# Instructions for the task
Return the number of lines below with "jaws" in them, and nothing else.

# Task data
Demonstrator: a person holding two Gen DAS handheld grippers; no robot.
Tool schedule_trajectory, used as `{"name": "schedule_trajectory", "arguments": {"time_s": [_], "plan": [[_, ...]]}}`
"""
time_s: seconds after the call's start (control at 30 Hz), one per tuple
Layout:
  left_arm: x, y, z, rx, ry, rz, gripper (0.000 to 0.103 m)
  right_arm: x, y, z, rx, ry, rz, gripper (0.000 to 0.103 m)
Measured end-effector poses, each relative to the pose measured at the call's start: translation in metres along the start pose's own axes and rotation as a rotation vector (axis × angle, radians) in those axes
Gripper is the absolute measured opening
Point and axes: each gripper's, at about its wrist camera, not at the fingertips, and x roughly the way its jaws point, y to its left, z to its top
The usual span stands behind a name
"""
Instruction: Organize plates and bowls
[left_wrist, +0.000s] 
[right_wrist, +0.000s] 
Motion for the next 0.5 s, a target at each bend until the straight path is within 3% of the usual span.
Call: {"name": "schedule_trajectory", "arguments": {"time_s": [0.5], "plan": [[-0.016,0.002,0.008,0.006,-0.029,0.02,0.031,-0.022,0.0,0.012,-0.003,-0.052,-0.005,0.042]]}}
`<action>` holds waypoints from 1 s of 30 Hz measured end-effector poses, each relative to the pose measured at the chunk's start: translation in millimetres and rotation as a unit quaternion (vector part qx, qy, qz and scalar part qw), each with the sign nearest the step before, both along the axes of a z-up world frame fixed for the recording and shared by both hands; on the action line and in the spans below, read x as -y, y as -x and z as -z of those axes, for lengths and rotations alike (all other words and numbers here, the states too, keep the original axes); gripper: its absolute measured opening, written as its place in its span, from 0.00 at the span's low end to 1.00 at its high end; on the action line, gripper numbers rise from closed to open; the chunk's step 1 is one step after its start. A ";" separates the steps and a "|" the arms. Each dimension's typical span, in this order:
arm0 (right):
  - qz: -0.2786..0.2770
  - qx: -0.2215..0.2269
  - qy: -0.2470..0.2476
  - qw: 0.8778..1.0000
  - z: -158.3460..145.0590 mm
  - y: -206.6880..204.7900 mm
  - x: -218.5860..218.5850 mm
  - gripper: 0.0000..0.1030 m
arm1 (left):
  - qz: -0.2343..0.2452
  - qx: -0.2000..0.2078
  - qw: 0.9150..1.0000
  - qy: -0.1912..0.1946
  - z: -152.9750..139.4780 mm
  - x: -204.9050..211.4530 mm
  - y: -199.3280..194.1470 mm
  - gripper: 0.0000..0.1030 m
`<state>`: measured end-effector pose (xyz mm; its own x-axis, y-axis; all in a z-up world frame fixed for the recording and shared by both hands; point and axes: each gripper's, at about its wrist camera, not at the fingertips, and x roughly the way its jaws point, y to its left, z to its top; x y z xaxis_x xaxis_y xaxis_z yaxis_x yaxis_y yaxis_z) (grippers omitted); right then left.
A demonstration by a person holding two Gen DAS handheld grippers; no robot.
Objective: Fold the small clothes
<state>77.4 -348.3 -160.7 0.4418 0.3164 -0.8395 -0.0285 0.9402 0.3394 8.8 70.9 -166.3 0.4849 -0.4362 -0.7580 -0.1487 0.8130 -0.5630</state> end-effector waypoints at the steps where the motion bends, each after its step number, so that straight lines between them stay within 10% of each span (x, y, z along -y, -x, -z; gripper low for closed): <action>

# Solution for this problem
2